EXERCISE OBJECTIVE
Only the number is wanted: tally the lines below that contain the word "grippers".

++++ STORED DATA

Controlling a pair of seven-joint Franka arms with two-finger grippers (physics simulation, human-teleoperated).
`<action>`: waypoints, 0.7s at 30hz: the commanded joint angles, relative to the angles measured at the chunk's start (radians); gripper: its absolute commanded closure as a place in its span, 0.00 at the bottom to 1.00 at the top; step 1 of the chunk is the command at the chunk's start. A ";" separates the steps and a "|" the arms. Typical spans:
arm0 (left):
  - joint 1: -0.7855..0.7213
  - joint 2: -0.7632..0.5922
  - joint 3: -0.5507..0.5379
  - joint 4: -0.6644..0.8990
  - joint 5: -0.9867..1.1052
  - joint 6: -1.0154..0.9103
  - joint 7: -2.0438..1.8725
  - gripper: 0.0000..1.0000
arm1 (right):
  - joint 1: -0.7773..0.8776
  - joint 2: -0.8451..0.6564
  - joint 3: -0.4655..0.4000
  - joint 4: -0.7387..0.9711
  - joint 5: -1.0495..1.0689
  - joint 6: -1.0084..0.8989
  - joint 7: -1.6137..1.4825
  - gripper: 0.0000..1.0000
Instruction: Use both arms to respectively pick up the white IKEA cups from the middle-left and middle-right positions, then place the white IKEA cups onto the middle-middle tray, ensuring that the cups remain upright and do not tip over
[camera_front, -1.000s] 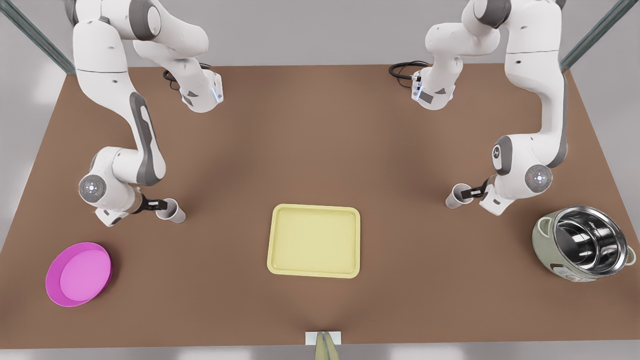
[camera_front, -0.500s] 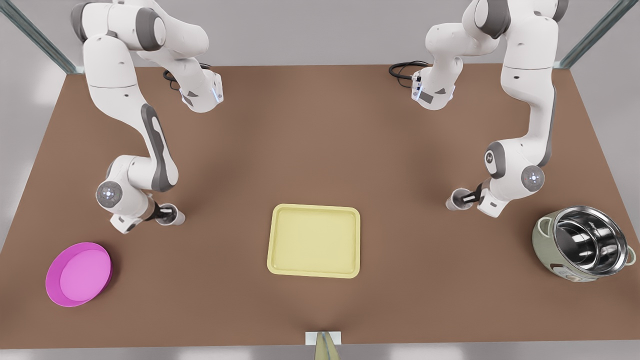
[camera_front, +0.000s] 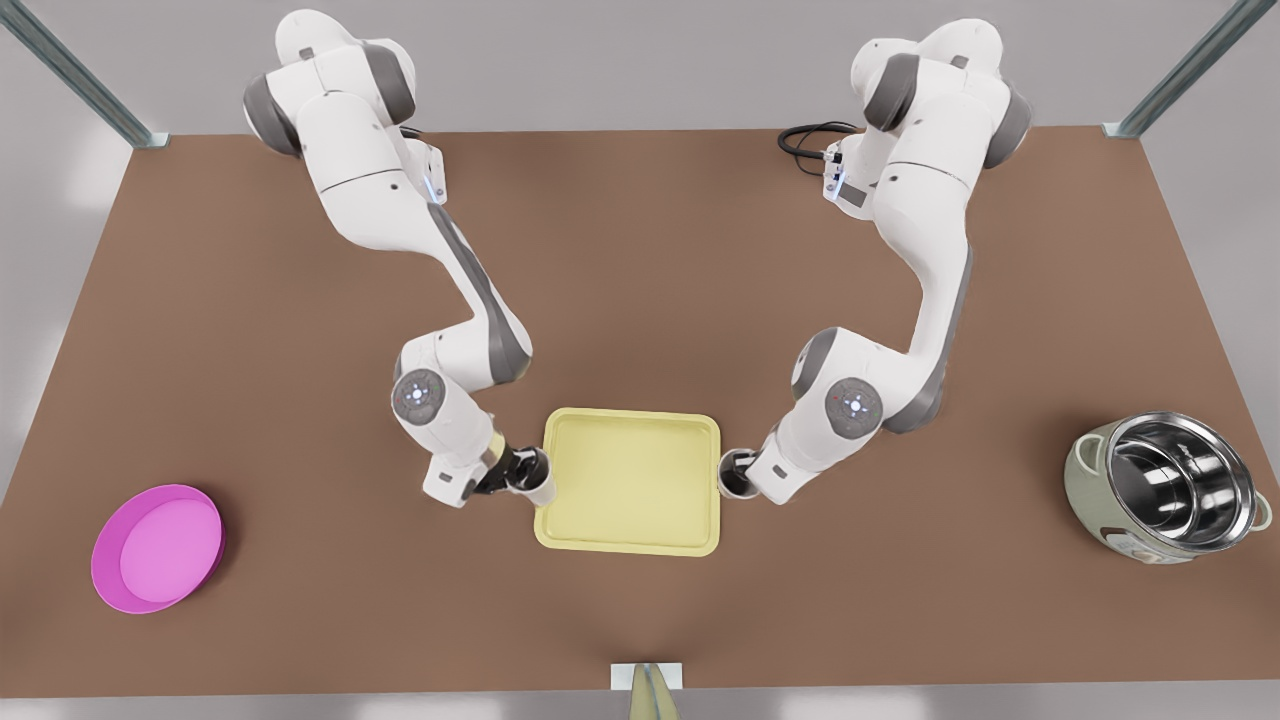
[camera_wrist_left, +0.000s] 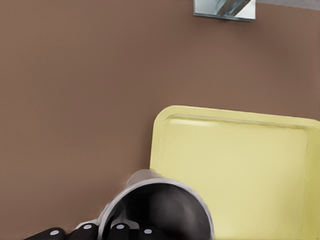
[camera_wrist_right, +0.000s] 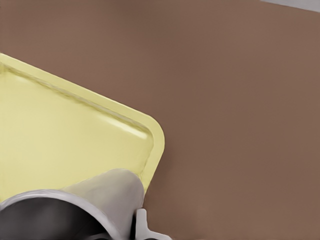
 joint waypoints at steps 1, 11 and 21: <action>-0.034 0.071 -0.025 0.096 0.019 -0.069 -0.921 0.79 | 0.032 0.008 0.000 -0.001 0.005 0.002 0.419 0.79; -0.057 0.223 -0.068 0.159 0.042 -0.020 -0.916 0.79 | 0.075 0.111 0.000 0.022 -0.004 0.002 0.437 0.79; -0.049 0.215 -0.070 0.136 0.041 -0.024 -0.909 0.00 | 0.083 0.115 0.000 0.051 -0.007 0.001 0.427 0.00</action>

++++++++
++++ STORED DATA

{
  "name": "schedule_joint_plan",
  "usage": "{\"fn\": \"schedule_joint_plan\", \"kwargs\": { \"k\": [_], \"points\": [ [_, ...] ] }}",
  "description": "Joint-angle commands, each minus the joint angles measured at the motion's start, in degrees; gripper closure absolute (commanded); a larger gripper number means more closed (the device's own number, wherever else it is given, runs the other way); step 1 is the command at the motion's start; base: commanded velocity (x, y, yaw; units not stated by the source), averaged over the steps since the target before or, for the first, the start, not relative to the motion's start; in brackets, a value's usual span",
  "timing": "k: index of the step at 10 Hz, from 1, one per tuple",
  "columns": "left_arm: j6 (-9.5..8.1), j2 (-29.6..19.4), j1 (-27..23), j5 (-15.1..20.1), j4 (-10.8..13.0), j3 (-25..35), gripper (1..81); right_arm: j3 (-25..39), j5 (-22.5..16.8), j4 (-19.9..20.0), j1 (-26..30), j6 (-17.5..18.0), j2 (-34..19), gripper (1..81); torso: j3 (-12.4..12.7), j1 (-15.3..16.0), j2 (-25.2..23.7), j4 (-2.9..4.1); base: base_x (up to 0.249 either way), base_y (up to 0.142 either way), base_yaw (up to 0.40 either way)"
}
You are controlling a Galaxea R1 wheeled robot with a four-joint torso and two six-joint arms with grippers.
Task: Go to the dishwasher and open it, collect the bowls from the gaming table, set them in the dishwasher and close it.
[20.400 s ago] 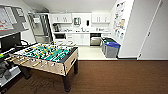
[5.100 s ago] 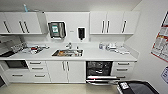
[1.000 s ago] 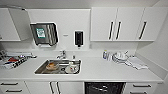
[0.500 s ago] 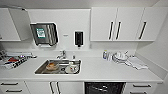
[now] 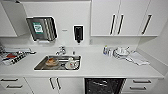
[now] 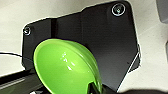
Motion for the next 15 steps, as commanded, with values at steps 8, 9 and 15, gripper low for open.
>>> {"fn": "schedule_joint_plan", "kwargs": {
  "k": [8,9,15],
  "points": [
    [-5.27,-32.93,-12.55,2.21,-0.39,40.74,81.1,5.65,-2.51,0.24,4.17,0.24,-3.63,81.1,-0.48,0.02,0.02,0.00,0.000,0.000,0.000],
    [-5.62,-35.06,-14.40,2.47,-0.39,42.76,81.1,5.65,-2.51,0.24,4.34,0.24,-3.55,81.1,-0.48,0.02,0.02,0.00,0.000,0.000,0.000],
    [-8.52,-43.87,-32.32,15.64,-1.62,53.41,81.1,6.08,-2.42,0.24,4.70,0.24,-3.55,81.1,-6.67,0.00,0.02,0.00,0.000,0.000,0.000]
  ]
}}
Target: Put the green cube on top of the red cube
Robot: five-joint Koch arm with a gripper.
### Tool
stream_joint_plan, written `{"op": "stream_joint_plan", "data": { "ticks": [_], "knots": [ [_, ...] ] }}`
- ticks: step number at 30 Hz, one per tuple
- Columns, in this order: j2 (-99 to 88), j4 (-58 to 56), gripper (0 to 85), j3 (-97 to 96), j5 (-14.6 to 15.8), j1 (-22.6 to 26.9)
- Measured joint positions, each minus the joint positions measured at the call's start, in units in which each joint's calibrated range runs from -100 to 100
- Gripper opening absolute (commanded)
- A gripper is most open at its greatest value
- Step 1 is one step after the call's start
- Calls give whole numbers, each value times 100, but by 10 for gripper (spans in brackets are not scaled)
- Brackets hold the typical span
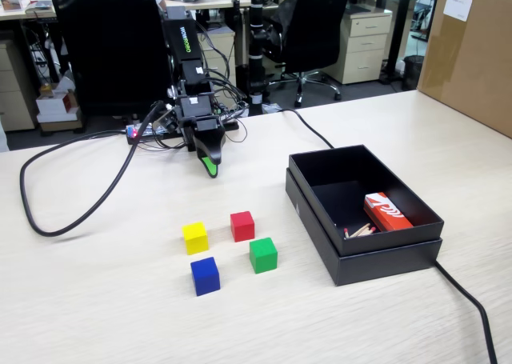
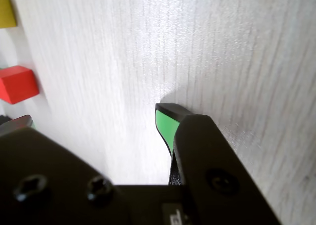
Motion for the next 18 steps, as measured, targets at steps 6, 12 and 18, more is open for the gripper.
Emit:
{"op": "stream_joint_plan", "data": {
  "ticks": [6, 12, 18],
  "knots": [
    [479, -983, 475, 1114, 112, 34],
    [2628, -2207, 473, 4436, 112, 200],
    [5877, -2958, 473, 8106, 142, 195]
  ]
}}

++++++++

OUTPUT OF THE EXERCISE
2